El secretario de Salud, David Kershenobich, delineó la política sanitaria del Estado mexicano ante especialistas en Seguridad Nacional. El plan, instruido por la presidenta Claudia Sheinbaum, busca consolidar un sistema preventivo, digitalizado y soberano, capaz de enfrentar el envejecimiento poblacional y la prevalencia de enfermedades crónicas.
Durante su ponencia en el Colegio de la Defensa Nacional, el secretario Kershenobich enfatizó que la salud es un componente esencial de la estabilidad y el bienestar del país. Ante mandos militares y estudiantes de maestría, señaló que el objetivo es transitar de un modelo de atención de enfermedades hacia una gestión integral del bienestar.
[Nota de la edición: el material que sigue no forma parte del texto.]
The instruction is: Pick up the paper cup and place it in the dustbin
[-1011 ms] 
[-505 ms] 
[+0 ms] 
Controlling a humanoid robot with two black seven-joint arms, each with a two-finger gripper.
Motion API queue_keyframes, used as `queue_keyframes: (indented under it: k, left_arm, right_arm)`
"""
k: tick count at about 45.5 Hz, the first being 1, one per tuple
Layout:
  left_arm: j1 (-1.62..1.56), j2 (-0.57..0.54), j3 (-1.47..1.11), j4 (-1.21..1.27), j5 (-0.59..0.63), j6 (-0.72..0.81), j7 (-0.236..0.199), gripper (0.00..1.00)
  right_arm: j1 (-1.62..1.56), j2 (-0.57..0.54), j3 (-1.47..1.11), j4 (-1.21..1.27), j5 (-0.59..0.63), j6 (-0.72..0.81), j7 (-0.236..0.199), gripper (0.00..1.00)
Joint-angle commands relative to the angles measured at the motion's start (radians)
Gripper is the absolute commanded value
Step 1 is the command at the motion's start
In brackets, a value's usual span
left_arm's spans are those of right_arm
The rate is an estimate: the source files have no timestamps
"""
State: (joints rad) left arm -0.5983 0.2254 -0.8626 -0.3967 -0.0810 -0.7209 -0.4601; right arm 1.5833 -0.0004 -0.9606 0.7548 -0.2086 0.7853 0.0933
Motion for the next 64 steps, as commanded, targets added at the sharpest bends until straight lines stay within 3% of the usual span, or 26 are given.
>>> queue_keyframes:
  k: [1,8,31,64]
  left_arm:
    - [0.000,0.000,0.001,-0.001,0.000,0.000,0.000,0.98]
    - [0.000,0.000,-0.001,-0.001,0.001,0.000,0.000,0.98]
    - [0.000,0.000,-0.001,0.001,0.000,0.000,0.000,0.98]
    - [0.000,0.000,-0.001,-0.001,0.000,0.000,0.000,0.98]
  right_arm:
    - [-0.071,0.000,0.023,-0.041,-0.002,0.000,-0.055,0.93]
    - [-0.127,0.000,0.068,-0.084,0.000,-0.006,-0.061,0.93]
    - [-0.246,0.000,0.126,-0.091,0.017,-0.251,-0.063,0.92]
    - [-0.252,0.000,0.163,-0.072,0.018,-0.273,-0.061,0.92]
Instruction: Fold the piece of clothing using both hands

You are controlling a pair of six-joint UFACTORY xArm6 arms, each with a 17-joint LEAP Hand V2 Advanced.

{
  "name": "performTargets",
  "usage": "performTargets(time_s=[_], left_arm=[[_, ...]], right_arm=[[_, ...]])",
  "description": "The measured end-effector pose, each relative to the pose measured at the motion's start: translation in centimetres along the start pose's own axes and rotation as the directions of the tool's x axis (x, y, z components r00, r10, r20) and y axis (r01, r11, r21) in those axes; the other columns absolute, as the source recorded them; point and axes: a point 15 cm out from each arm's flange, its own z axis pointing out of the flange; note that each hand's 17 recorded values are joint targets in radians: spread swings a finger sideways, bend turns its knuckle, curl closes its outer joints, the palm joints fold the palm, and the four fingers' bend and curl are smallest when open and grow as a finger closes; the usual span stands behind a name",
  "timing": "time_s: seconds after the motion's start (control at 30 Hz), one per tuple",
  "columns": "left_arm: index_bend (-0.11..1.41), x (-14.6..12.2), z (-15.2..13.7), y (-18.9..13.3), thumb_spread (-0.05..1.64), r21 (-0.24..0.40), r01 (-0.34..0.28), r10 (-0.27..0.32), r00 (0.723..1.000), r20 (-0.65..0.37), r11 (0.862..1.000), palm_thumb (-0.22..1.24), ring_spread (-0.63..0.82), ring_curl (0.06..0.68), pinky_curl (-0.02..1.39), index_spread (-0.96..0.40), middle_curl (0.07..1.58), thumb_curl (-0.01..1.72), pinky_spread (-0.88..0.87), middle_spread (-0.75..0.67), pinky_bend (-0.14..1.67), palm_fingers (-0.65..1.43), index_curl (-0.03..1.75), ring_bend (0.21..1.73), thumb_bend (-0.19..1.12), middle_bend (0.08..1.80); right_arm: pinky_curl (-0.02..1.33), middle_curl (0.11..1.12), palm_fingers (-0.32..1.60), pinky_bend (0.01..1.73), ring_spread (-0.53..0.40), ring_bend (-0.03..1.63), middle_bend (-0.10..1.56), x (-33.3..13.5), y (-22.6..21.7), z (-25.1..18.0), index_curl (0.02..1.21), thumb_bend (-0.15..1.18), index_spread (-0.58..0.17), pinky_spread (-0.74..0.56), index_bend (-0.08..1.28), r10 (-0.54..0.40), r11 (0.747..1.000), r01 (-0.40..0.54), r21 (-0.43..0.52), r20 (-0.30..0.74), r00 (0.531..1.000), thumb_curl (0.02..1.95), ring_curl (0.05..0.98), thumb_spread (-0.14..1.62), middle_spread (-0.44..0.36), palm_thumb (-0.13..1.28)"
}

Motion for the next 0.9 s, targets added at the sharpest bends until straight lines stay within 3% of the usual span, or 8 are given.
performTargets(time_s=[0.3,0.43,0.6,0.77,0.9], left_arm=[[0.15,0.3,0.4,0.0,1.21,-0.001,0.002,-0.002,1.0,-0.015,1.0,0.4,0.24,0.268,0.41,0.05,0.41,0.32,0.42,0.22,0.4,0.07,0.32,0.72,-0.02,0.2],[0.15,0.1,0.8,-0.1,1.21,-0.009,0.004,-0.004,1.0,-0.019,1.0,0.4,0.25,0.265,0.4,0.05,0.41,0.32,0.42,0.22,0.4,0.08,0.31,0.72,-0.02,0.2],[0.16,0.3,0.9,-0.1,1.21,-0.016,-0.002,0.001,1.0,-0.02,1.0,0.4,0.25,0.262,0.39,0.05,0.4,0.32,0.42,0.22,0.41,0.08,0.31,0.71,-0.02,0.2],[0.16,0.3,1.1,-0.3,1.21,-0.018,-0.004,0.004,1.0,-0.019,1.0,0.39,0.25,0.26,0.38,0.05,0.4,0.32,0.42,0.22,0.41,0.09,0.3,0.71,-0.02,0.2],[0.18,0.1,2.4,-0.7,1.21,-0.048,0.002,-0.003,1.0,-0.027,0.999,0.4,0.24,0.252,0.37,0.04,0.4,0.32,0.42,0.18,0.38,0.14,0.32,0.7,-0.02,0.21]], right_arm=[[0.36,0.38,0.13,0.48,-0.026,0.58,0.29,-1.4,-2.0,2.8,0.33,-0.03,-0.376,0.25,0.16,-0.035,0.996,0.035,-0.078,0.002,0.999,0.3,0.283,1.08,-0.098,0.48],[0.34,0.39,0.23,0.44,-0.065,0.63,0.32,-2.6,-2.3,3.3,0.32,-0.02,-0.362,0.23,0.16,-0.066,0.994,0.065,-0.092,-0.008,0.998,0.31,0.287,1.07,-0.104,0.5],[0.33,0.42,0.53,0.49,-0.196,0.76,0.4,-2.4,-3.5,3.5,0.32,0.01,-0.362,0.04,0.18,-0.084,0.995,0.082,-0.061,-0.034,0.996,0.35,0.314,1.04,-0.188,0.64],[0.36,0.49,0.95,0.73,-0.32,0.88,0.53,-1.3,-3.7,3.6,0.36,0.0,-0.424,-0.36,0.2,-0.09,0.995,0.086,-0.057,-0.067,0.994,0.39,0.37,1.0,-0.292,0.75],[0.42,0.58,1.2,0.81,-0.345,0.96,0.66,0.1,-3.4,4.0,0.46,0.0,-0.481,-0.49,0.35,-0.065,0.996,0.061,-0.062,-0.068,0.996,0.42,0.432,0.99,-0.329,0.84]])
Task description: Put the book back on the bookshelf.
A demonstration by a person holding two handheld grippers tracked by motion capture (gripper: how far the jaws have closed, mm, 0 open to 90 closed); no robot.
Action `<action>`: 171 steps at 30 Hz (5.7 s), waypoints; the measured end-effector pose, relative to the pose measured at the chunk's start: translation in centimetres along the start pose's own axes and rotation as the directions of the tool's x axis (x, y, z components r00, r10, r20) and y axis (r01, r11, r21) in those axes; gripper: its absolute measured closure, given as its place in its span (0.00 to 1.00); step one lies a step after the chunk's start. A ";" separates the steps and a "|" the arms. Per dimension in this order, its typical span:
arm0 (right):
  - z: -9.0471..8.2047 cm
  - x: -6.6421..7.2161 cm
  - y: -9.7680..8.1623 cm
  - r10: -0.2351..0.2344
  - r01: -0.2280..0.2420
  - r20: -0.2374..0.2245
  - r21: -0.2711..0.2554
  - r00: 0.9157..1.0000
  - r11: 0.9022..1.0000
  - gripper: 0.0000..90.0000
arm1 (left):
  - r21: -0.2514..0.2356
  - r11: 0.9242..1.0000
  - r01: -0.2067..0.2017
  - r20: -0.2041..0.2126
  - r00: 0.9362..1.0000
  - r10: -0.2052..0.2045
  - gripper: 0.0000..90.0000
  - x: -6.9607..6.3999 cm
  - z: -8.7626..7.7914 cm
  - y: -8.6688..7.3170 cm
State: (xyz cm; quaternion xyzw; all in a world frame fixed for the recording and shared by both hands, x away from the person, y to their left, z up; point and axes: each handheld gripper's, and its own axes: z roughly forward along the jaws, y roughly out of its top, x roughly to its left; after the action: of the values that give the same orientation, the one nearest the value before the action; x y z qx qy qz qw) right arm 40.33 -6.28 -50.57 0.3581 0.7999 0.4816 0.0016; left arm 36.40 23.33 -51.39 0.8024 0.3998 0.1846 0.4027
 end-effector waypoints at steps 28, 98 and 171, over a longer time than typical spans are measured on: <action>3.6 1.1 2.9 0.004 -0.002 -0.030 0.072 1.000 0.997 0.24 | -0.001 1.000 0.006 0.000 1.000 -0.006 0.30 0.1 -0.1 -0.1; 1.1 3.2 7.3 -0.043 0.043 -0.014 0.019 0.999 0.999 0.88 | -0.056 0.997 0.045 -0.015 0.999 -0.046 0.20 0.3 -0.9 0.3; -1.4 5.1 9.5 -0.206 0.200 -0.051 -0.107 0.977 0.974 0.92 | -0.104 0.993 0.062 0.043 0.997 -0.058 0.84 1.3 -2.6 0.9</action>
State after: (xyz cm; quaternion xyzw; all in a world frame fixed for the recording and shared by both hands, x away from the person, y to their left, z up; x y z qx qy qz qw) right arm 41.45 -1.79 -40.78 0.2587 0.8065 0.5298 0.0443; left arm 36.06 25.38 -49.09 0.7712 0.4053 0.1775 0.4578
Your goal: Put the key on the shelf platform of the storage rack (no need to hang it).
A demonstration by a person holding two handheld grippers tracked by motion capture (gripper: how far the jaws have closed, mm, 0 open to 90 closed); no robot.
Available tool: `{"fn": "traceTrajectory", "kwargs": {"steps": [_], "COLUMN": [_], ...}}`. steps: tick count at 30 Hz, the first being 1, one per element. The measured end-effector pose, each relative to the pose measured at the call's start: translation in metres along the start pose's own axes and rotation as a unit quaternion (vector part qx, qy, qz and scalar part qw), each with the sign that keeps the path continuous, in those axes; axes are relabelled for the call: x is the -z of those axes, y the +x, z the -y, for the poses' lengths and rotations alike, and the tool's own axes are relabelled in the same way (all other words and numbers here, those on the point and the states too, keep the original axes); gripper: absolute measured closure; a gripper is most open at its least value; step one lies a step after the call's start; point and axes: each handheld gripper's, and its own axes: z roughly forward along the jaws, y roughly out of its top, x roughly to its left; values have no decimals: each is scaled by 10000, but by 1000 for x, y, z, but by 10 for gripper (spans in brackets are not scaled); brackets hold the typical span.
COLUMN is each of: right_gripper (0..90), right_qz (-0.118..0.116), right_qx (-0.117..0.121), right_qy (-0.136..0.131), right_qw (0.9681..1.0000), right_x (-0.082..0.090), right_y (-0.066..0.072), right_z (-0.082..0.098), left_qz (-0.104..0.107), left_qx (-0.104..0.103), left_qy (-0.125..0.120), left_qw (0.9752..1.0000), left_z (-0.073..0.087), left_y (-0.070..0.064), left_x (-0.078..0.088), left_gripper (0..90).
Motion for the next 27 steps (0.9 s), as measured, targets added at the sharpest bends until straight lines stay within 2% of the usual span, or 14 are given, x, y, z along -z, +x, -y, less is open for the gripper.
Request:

Los dos pilares del sistema y el reto demográfico
La política pública se articula en torno a dos ejes fundamentales: la salud colectiva (vacunación y vigilancia epidemiológica) y la atención médica (infraestructura y cirugía). Esta estructura responde a una realidad demográfica crítica:
- Enfermedades crónicas: Seis de cada diez mexicanos padecen diabetes o hipertensión.
- Transición demográfica: El aumento de la población adulta mayor exige una planeación institucional con enfoque a largo plazo.
- Prevención: Estrategias como «Salud Casa por Casa» para mayores de 65 años y la nueva Estrategia Nacional de Salud Mental para jóvenes son prioridades inmediatas.
Digitalización y Soberanía Sanitaria
Uno de los anuncios más destacados fue la creación de una credencial nacional de salud vinculada a un expediente clínico digital interoperable, lo que permitirá eliminar barreras administrativas entre instituciones. Además, el secretario detalló las acciones para fortalecer la eficiencia del sector:
- Compras Consolidadas: Implementación de compras bianuales de medicamentos para garantizar el abasto.
- Protocolos PRONAM: Estandarización de la atención médica basada en evidencia científica en todo el territorio.
- Soberanía Tecnológica: Fortalecimiento de Birmex para la producción nacional de vacunas, medicamentos y dispositivos médicos de alta tecnología.
«Queremos una salud que permita soberanía, atención médica con calidad y eficiencia», concluyó Kershenobich, reafirmando que el camino hacia el Servicio Universal de Salud se construye garantizando primero lo esencial para ampliar gradualmente los derechos de toda la población.